Your manual handling risk assessment will highlight the activities in your workplace that are most likely to lead to harm.

Now, First try to eliminate these activities.  So remove the requirement to lift. 

Secondly, if removal is not possible next you could invest in mechanical aids such as pump trucks or chutes.

Thirdly if lifting in unavoidable provide them with manual handling training so they know how to lift safely.

Fourth, periodically review and improve your risk assessment and work procedures based on staff feedback and any incidents.

Manual handling Training 

Echo3 Manual Handling Certificate

Manual handling training provides staff with an understanding of how to lift safely, minimising the chance that they develop an MSD.

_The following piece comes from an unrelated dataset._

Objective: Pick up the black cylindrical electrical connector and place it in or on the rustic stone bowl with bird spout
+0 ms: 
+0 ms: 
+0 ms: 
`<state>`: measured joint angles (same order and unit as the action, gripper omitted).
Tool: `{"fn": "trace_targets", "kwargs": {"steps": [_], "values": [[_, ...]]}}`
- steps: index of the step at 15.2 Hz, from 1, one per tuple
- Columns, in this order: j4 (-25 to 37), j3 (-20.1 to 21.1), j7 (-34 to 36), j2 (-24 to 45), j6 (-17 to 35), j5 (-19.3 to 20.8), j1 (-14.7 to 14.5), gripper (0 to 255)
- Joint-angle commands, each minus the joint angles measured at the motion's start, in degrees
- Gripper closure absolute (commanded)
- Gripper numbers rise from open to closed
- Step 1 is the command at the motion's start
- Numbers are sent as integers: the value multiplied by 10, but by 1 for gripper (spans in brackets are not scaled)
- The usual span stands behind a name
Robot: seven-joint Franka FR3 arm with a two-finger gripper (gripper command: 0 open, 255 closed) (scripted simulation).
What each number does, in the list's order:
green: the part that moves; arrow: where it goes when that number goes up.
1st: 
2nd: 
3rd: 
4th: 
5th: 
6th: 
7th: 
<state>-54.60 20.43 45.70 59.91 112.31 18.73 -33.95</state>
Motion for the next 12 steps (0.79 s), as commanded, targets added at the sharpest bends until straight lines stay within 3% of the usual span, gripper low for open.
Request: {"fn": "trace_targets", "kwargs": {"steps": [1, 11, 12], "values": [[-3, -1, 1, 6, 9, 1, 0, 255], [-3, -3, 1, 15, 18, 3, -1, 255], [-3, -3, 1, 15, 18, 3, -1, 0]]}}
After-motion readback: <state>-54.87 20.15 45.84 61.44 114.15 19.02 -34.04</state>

Manual handling training for staff will provide them to knowledge to lift safely.  For example it will likely include the 8 principles of safe manual handling, which are;

  1. Assess the task, the individual, the load and the environment
  2. Have a broad, stable base
  3. Bend at your knees
  4. Keep you back straight
  5. Have a firm palmer grip
  6. Keep your arms in line with trunk
  7. Weight close to your centre of gravity
  8. Turn feet in direction of travel

Safe Manual Handling Techniques


When carrying an object, always keep the load close to your body by keeping your arms tucked in.  Don’t change your grip or the load unless the weight is supported (e.g. trolley, table).  Don’t twist your body, stoop, bend or lean back.

If you must change direction, move your feet instead.  Don’t block your vision by carrying something that is too big. Use a mechanical aid or get help if you need it.  Face the spot where the load will rest, by turning your feet and whole body in that direction.

Different Types of Manual Handling

Lifts from Height

Ideally you should avoid employees having to lift anything above their shoulders.

However, if this is not possible, lighten the load by dividing it into smaller loads. Stand on something sturdy (not a chair), with one foot in front of the other, unless you are using a stepladder.

Always look to use a mechanical aid where possible and if in doubt ask for help, particularly if the load is heavy or awkward. When lowering from a high place you should also take extra care. Test the load’s weight by pushing up on it. Check to see if it will shift when you lift it.

Advantages of Pushing

Pushing is easier than pulling (you can see what you are doing), but ensure that you don’t overload the truck or trolley and make sure you can see over the top.  Stay close to the object and keep control over its movement. Take special care on slopes. Get a good grip of the handle and keep your elbows in.

Pulling a Load

Although you can pull a load, it is worth noting that this carries more risk than pushing a load. You should avoid pulling if possible, because looking over your shoulder twists your spine and this can lead to injury.

Conducting a Team Lift 

When conducting a team lift, try to lift with someone of a similar height. Choose one person to give instructions. Make sure both people have the same palmer grip on the load. Lift from the hips at the same time, then raise the load to the right level.

Move smoothly and at the same time. It is important that you plan the execution of the task. Also, as a team, you must lift in sync with each other. This is best when one person assumes control and can give orders to the others. To help avoid confusion, it is best if a set of commands is agreed on as this ensures that everything occurs in a smooth manner.